* _Exercise details_
All lines before the one containing "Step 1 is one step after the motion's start", plus that line itself, are to be printed exactly as they appear below.

-*-*-

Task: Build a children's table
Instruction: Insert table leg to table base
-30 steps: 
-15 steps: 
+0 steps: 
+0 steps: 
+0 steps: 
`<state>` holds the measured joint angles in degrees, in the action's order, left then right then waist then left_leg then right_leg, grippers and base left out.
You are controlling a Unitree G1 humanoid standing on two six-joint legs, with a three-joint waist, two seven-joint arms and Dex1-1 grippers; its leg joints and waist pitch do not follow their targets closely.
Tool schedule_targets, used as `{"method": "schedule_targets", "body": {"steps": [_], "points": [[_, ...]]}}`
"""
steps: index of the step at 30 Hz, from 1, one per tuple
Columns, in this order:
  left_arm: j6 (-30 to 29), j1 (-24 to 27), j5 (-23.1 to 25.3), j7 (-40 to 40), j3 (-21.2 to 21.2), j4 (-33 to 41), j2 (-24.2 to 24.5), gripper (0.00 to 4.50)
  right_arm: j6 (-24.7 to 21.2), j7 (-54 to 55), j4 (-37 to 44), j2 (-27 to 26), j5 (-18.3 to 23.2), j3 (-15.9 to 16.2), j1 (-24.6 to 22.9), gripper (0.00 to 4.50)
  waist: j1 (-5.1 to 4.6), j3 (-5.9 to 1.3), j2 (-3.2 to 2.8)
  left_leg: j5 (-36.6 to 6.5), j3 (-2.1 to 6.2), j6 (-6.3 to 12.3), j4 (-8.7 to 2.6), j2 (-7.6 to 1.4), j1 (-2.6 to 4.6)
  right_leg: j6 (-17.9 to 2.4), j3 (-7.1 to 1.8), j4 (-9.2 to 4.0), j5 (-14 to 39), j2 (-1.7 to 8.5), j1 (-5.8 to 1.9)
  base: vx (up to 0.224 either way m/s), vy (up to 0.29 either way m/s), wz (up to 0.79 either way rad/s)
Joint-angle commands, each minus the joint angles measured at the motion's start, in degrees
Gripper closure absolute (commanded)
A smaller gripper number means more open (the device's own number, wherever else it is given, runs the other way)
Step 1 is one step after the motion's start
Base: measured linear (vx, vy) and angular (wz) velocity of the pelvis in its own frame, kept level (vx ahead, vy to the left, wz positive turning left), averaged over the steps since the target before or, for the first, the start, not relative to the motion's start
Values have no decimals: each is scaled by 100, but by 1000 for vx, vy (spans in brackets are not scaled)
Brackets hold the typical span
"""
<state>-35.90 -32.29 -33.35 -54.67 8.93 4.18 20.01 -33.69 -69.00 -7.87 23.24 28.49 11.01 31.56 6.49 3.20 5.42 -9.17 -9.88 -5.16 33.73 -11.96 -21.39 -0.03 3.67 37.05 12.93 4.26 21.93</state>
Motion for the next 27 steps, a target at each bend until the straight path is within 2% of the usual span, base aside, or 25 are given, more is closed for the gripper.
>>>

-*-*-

* _Answer to this task_
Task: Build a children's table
Instruction: Insert table leg to table base
-30 steps: 
-15 steps: 
+0 steps: 
+0 steps: 
+0 steps: 
`<state>` holds the measured joint angles in degrees, in the action's order, left then right then waist then left_leg then right_leg, grippers and base left out.
You are controlling a Unitree G1 humanoid standing on two six-joint legs, with a three-joint waist, two seven-joint arms and Dex1-1 grippers; its leg joints and waist pitch do not follow their targets closely.
Tool schedule_targets, used as `{"method": "schedule_targets", "body": {"steps": [_], "points": [[_, ...]]}}`
"""
steps: index of the step at 30 Hz, from 1, one per tuple
Columns, in this order:
  left_arm: j6 (-30 to 29), j1 (-24 to 27), j5 (-23.1 to 25.3), j7 (-40 to 40), j3 (-21.2 to 21.2), j4 (-33 to 41), j2 (-24.2 to 24.5), gripper (0.00 to 4.50)
  right_arm: j6 (-24.7 to 21.2), j7 (-54 to 55), j4 (-37 to 44), j2 (-27 to 26), j5 (-18.3 to 23.2), j3 (-15.9 to 16.2), j1 (-24.6 to 22.9), gripper (0.00 to 4.50)
  waist: j1 (-5.1 to 4.6), j3 (-5.9 to 1.3), j2 (-3.2 to 2.8)
  left_leg: j5 (-36.6 to 6.5), j3 (-2.1 to 6.2), j6 (-6.3 to 12.3), j4 (-8.7 to 2.6), j2 (-7.6 to 1.4), j1 (-2.6 to 4.6)
  right_leg: j6 (-17.9 to 2.4), j3 (-7.1 to 1.8), j4 (-9.2 to 4.0), j5 (-14 to 39), j2 (-1.7 to 8.5), j1 (-5.8 to 1.9)
  base: vx (up to 0.224 either way m/s), vy (up to 0.29 either way m/s), wz (up to 0.79 either way rad/s)
Joint-angle commands, each minus the joint angles measured at the motion's start, in degrees
Gripper closure absolute (commanded)
A smaller gripper number means more open (the device's own number, wherever else it is given, runs the other way)
Step 1 is one step after the motion's start

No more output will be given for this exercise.